🤖 AI Summary
Interactive medical image segmentation lacks a unified, clinically credible evaluation standard, leading to distorted algorithm comparisons and inaccurate performance assessment. This paper proposes a clinical-need-driven standardized evaluation framework that defines reproducible task paradigms and metrics. It systematically identifies— for the first time—the critical roles of information preservation, adaptive scaling, and training-validation prompt consistency in model robustness. The framework enables cross-domain comparative evaluation of both 2D and 3D models on multimodal data, slab-like structures, and irregular targets, while explicitly modeling user interaction behavior.
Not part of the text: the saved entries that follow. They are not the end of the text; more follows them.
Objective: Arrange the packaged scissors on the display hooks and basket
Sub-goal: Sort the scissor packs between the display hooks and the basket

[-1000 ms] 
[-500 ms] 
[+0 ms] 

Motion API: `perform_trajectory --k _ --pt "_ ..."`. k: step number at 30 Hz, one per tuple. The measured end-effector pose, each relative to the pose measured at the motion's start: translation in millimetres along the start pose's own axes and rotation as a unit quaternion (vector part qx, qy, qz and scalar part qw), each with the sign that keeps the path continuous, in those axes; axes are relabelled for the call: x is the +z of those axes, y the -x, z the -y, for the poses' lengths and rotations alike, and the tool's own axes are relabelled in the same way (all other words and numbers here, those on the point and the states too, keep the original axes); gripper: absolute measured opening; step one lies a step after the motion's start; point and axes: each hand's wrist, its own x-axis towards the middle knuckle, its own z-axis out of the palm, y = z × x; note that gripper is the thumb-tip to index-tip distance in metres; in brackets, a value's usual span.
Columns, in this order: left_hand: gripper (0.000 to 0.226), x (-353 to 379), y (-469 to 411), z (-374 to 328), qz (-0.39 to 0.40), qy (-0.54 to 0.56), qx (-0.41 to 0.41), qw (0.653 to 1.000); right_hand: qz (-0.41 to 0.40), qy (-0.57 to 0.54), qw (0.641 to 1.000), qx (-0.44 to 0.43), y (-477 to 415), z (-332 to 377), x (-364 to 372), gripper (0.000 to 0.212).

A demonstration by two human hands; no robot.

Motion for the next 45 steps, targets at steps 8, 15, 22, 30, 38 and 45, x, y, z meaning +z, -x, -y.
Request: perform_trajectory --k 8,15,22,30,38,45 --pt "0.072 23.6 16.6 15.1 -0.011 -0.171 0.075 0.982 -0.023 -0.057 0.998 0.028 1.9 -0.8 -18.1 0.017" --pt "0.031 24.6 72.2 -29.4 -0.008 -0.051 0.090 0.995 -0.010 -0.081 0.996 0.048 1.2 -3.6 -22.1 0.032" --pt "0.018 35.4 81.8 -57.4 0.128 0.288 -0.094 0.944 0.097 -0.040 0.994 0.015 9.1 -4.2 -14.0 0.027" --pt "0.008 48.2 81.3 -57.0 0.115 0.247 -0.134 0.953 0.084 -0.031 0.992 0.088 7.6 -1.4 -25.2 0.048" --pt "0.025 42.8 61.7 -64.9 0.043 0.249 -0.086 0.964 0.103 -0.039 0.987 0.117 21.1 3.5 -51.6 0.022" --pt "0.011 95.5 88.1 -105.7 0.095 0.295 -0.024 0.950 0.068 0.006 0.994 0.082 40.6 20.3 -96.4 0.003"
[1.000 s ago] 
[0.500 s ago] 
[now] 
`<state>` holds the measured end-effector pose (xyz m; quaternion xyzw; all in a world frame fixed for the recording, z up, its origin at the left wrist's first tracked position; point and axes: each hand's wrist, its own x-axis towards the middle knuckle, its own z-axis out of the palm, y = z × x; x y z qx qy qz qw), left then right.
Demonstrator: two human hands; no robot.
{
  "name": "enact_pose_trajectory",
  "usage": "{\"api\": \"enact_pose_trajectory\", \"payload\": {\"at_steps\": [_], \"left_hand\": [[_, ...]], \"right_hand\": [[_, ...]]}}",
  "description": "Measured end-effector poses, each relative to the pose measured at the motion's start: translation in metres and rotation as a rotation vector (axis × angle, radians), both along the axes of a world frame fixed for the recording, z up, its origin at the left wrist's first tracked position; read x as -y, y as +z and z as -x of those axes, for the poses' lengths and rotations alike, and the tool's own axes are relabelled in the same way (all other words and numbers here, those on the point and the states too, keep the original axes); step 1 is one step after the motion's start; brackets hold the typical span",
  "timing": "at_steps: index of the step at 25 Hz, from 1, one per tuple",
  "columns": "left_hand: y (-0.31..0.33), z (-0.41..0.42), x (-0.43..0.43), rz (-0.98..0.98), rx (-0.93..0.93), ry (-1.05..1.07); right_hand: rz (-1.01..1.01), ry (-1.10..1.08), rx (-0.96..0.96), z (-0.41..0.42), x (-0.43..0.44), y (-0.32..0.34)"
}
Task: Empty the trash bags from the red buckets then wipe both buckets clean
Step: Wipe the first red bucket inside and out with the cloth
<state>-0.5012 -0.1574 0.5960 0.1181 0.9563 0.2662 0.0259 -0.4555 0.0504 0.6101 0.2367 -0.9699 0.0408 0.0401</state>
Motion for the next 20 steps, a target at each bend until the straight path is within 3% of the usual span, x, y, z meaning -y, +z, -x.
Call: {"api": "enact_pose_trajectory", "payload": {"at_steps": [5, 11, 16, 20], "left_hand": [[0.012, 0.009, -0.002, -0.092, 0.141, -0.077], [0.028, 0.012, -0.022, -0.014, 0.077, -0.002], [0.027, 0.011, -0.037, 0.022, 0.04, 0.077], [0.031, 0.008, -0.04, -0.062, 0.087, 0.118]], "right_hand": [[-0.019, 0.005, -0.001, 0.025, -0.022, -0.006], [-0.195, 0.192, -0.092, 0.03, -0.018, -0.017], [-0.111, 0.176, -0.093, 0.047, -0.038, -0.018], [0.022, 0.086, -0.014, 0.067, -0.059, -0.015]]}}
Experiments demonstrate that 3D contextual modeling significantly improves segmentation accuracy for large-scale and irregular lesions; conversely, non-medical pre-trained models exhibit sharp performance degradation under low-contrast conditions and complex morphologies. This work establishes the first clinically grounded, fair benchmark for interactive segmentation evaluation.
📝 Abstract
Interactive segmentation is a promising strategy for building robust, generalisable algorithms for volumetric medical image segmentation. However, inconsistent and clinically unrealistic evaluation hinders fair comparison and misrepresents real-world performance. We propose a clinically grounded methodology for defining evaluation tasks and metrics, and built a software framework for constructing standardised evaluation pipelines. We evaluate state-of-the-art algorithms across heterogeneous and complex tasks and observe that (i) minimising information loss when processing user interactions is critical for model robustness, (ii) adaptive-zooming mechanisms boost robustness and speed convergence, (iii) performance drops if validation prompting behaviour/budgets differ from training, (iv) 2D methods perform well with slab-like images and coarse targets, but 3D context helps with large or irregularly shaped targets, (v) performance of non-medical-domain models (e.g. SAM2) degrades with poor contrast and complex shapes.